# AIM OF THE EXERCISE
Starting at the top of the listing, extract every line up to and including the one with "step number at". Pictures stay out of the copy.

========================================================================

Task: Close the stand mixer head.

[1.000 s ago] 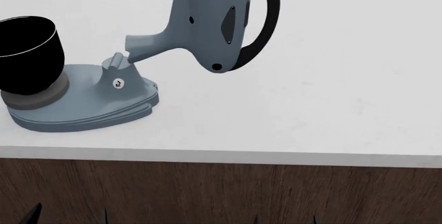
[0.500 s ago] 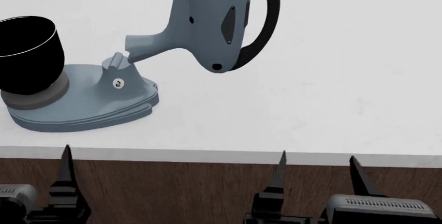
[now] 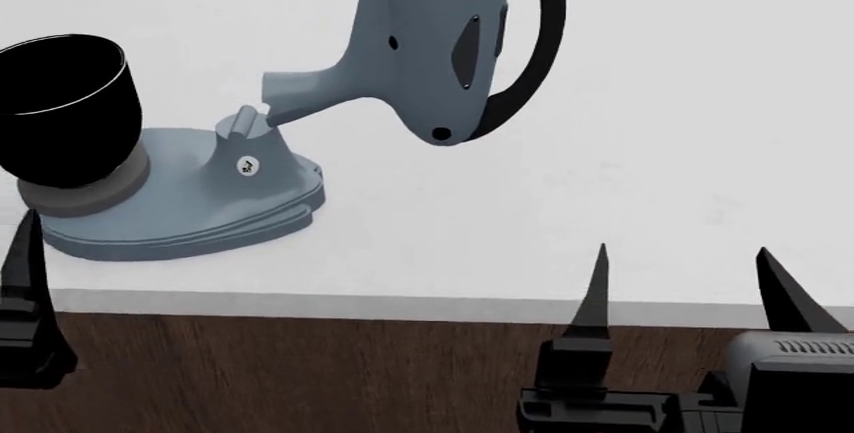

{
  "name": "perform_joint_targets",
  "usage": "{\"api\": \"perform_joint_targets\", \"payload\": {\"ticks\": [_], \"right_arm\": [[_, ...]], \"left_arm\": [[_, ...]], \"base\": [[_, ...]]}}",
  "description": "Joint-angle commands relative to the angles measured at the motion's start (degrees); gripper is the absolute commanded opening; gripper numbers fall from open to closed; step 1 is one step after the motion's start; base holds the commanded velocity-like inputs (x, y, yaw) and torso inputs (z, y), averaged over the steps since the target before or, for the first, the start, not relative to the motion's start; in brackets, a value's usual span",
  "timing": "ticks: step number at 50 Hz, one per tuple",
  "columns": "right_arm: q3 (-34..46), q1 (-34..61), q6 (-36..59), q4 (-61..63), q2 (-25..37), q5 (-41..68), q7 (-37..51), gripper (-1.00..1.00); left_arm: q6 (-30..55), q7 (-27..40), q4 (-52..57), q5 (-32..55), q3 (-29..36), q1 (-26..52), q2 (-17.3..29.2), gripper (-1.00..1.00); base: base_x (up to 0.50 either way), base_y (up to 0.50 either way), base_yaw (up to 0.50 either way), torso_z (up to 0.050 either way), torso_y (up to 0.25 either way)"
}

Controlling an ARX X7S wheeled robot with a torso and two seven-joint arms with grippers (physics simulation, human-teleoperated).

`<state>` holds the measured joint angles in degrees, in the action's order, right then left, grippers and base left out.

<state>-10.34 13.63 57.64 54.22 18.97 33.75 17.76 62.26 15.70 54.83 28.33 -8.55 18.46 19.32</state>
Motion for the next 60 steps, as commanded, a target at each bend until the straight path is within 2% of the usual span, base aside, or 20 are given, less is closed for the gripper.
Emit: {"api": "perform_joint_targets", "payload": {"ticks": [1, 5, 10, 14, 18, 31, 36, 39, 43, 50, 56, 60], "right_arm": [[-3.29, 0.61, 2.74, 4.39, 1.67, 3.5, 1.25, 1.0], [-4.35, 1.02, 3.42, 5.02, 2.11, 5.75, 2.2, 1.0], [-4.77, 1.15, 3.41, 5.29, 2.96, 7.14, 3.37, 1.0], [-6.42, 0.35, 0.52, 5.71, 8.89, 14.79, 10.2, 1.0], [-4.82, -2.08, -4.94, 5.57, 14.7, 17.72, 14.34, 1.0], [-1.83, -1.38, -8.1, 5.41, 19.37, 22.2, 19.48, 1.0], [-0.54, -1.62, -11.95, 5.65, 23.79, 25.71, 23.47, 1.0], [-0.12, -1.87, -14.61, 5.6, 26.26, 28.01, 26.39, 1.0], [-0.26, -1.98, -16.14, 5.44, 28.27, 30.73, 29.25, 1.0], [3.32, -0.23, -25.11, 5.72, 42.45, 38.13, 40.67, 1.0], [4.03, 2.02, -25.51, 1.71, 44.81, 41.49, 38.25, 1.0], [4.67, 6.91, -24.43, -0.82, 48.38, 46.59, 37.3, 1.0]], "left_arm": [[9.38, 2.78, 4.97, 8.61, -8.23, 2.87, 2.9, 1.0], [8.38, 9.41, 5.1, 15.98, -7.67, 3.22, 7.65, 1.0], [6.3, 22.09, 5.05, 32.96, -9.23, 5.21, 14.52, 1.0], [4.61, 27.21, 4.98, 38.61, -8.25, 6.19, 17.79, 1.0], [3.16, 28.49, 4.73, 39.85, -7.78, 5.88, 19.14, 1.0], [-0.16, 33.74, 4.76, 47.69, -9.79, 5.77, 24.38, 1.0], [-2.63, 37.45, 5.06, 52.8, -9.64, 6.65, 27.86, 1.0], [-4.25, 36.02, 4.62, 51.7, -11.29, 4.29, 28.21, 1.0], [-5.61, 37.4, 4.84, 54.5, -12.59, 4.14, 29.76, 1.0], [-7.76, 38.71, 5.03, 58.19, -15.39, 2.73, 32.28, 1.0], [-9.46, 40.62, 5.13, 60.45, -13.73, 3.79, 34.94, 1.0], [-8.58, 41.25, 5.13, 64.47, -16.89, 3.74, 36.46, 1.0]], "base": [[0.2, 0.5, 0.0, 0.0, 0.0], [0.21, 0.5, 0.0, 0.0, 0.0], [0.21, 0.5, 0.0, 0.0, 0.0], [0.22, 0.17, 0.0, 0.0, 0.0], [0.36, 0.0, 0.0, 0.0, 0.0], [0.49, 0.0, 0.0, 0.0, 0.0], [0.49, 0.0, 0.0, 0.0, 0.0], [0.47, 0.0, 0.0, 0.0, 0.0], [0.15, 0.0, 0.0, 0.0, 0.004], [0.0, 0.0, 0.0, 0.0, 0.0], [0.0, 0.0, 0.0, 0.0, 0.0], [0.0, 0.0, 0.0, 0.0, 0.0]]}}
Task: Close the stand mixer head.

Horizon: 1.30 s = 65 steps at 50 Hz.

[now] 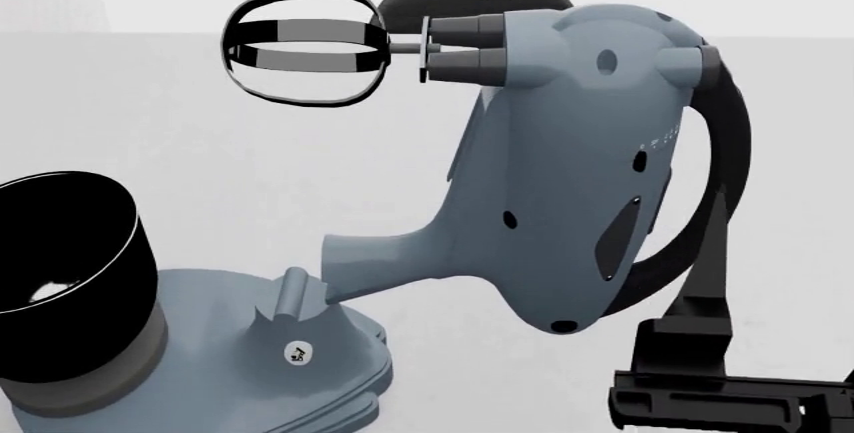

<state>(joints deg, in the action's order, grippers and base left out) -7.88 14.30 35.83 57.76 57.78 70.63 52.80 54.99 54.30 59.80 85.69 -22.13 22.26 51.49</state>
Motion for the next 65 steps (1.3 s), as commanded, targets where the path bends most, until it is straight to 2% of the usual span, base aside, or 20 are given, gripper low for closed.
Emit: {"api": "perform_joint_targets", "payload": {"ticks": [1, 4, 8, 13, 16, 23, 35, 52, 60, 65], "right_arm": [[2.25, 7.4, -2.58, -4.91, 9.99, 10.37, 2.26, 1.0], [3.74, 9.09, -2.06, -7.05, 9.76, 10.57, 0.32, 1.0], [8.12, 11.69, -1.11, -9.98, 6.37, 9.2, -3.23, 1.0], [13.48, 19.42, 4.28, -13.16, 6.05, 10.96, -4.13, 1.0], [15.82, 20.95, 7.06, -15.37, 6.4, 10.14, -4.54, 1.0], [23.03, 29.75, 13.76, -22.62, 1.78, 4.58, -6.42, 1.0], [31.93, 36.3, 17.49, -31.08, -4.44, -4.86, -13.53, 1.0], [43.38, 56.15, 26.66, -39.21, -16.72, -10.39, -23.17, 1.0], [49.86, 66.66, 32.65, -39.1, -25.82, -9.93, -27.33, 1.0], [51.08, 74.38, 34.56, -41.91, -30.81, -9.13, -30.99, 1.0]], "left_arm": [[0.89, 3.03, 0.17, 9.46, -5.68, 0.51, 3.76, 1.0], [10.25, 6.65, 0.17, 19.44, -14.17, 4.04, 0.71, 1.0], [13.31, 9.47, 0.08, 25.77, -18.98, 5.05, 0.73, 1.0], [15.46, 10.64, -0.25, 27.61, -19.19, 6.71, -0.26, 1.0], [16.1, 11.22, -0.55, 28.0, -19.46, 6.71, -0.39, 1.0], [17.2, 11.73, -0.92, 28.35, -18.87, 6.93, -1.01, 1.0], [18.6, 11.56, -1.36, 28.83, -19.6, 6.76, -1.58, 1.0], [20.32, 10.7, -1.7, 28.69, -20.98, 6.67, -3.06, 1.0], [20.98, 10.25, -2.0, 28.33, -21.18, 6.86, -3.67, 1.0], [21.52, 9.74, -2.18, 28.08, -21.78, 6.83, -4.11, 1.0]], "base": [[0.0, 0.0, 0.0, 0.0, 0.0], [0.0, 0.0, 0.0, 0.0, 0.0], [0.0, 0.0, 0.0, 0.0, 0.0], [0.0, 0.0, 0.0, 0.0, 0.0], [0.0, 0.0, 0.0, 0.0, 0.0], [0.0, 0.0, 0.0, 0.0, 0.0], [0.0, 0.0, 0.0, 0.0, 0.0], [0.01, 0.0, 0.01, 0.0, 0.0], [0.02, 0.01, 0.02, 0.0, 0.0], [0.02, 0.01, 0.02, 0.0, 0.0]]}}
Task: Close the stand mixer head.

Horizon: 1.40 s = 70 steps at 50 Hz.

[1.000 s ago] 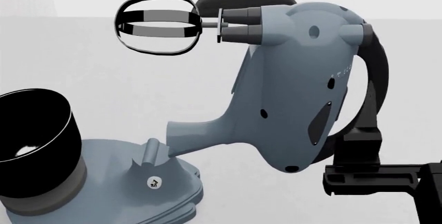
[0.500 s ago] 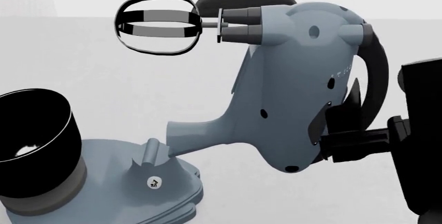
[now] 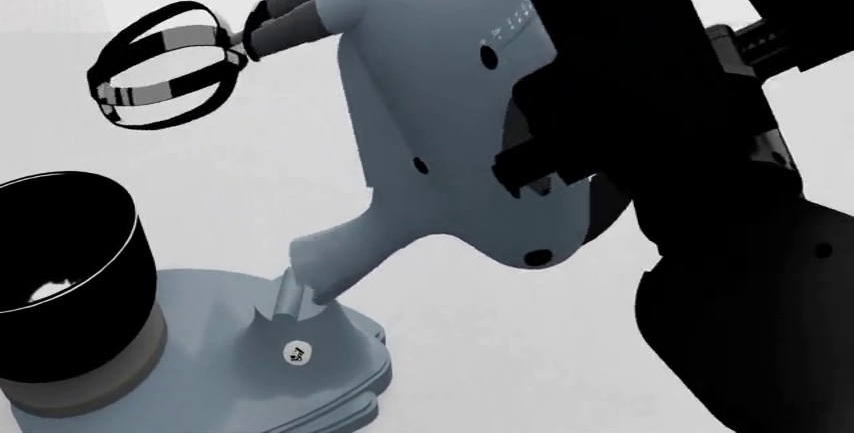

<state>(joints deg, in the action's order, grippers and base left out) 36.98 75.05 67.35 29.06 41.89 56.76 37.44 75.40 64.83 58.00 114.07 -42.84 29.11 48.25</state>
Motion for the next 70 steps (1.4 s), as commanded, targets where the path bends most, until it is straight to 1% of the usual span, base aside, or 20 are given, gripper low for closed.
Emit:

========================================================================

# ANSWER TO THE EXERCISE
Task: Close the stand mixer head.

[1.000 s ago] 
[0.500 s ago] 
[now] 

{
  "name": "perform_joint_targets",
  "usage": "{\"api\": \"perform_joint_targets\", \"payload\": {\"ticks\": [_], \"right_arm\": [[_, ...]], \"left_arm\": [[_, ...]], \"base\": [[_, ...]]}}",
  "description": "Joint-angle commands relative to the angles measured at the motion's start (degrees); gripper is the absolute commanded opening; gripper numbers fall from open to closed; step 1 is one step after the motion's start; base holds the commanded velocity-like inputs (x, y, yaw) and torso inputs (z, y), averaged over the steps since the target before or, for the first, the start, not relative to the motion's start; in brackets, a value's usual span",
  "timing": "ticks: step number at 50 Hz, one per tuple",

This answer has been written out in full.